SUPPLIED INFORMATION Start Marker
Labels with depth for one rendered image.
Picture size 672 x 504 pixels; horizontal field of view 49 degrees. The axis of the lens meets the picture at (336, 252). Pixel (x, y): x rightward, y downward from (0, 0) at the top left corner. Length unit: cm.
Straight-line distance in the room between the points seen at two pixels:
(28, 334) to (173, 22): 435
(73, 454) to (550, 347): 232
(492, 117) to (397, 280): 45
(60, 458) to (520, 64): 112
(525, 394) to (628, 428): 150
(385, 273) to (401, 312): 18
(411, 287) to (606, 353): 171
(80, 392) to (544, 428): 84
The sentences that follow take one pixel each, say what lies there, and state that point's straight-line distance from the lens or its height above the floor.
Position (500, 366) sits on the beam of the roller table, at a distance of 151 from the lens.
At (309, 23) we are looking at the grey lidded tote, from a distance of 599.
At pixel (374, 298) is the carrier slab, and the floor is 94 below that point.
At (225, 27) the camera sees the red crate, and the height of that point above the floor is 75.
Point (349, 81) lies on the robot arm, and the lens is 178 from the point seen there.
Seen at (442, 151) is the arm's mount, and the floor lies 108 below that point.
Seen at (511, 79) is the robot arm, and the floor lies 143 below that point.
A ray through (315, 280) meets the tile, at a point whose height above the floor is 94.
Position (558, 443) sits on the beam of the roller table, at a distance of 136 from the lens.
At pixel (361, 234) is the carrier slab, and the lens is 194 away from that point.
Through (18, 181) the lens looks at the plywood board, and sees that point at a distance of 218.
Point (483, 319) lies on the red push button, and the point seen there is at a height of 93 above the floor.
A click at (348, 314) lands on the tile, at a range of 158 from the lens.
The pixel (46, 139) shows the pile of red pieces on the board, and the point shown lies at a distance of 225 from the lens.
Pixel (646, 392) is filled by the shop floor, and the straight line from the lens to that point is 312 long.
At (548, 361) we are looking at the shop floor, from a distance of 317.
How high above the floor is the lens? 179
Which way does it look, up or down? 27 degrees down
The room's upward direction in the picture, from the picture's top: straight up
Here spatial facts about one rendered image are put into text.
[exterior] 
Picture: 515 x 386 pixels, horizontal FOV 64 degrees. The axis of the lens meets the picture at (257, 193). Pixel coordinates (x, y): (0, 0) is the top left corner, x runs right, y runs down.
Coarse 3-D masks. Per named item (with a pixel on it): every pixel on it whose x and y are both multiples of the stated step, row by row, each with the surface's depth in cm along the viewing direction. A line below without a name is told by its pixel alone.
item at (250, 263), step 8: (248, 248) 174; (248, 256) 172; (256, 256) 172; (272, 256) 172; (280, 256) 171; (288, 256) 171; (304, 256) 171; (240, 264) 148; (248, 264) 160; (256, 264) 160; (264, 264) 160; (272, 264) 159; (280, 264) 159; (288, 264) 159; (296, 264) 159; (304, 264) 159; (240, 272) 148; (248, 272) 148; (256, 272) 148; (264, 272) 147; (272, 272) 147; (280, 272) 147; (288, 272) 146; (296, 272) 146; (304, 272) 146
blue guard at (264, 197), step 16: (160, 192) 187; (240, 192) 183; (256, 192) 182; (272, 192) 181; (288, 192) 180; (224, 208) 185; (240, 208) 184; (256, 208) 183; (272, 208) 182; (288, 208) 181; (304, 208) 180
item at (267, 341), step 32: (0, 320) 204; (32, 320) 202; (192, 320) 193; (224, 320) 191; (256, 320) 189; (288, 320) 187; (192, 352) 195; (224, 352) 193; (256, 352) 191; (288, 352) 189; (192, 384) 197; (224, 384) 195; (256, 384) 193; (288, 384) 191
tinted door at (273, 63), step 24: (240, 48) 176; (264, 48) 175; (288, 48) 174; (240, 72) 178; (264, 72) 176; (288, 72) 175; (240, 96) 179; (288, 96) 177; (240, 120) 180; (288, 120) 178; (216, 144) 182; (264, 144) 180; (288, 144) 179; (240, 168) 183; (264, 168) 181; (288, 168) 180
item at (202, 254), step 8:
SUPPLIED INFORMATION End Marker
## ABOUT THIS EXERCISE
Will you return exactly the lines above from the one with "The pixel (46, 139)" down to the one with "Picture: 515 x", counting both as part of the range?

## PROBLEM SOLUTION
The pixel (46, 139) shows the pile of red pieces on the board, and the point shown lies at a distance of 225 from the lens.
Pixel (646, 392) is filled by the shop floor, and the straight line from the lens to that point is 312 long.
At (548, 361) we are looking at the shop floor, from a distance of 317.
How high above the floor is the lens? 179
Which way does it look, up or down? 27 degrees down
The room's upward direction in the picture, from the picture's top: straight up
Here spatial facts about one rendered image are put into text.
[exterior] 
Picture: 515 x 386 pixels, horizontal FOV 64 degrees. The axis of the lens meets the picture at (257, 193). Pixel coordinates (x, y): (0, 0) is the top left corner, x runs right, y runs down.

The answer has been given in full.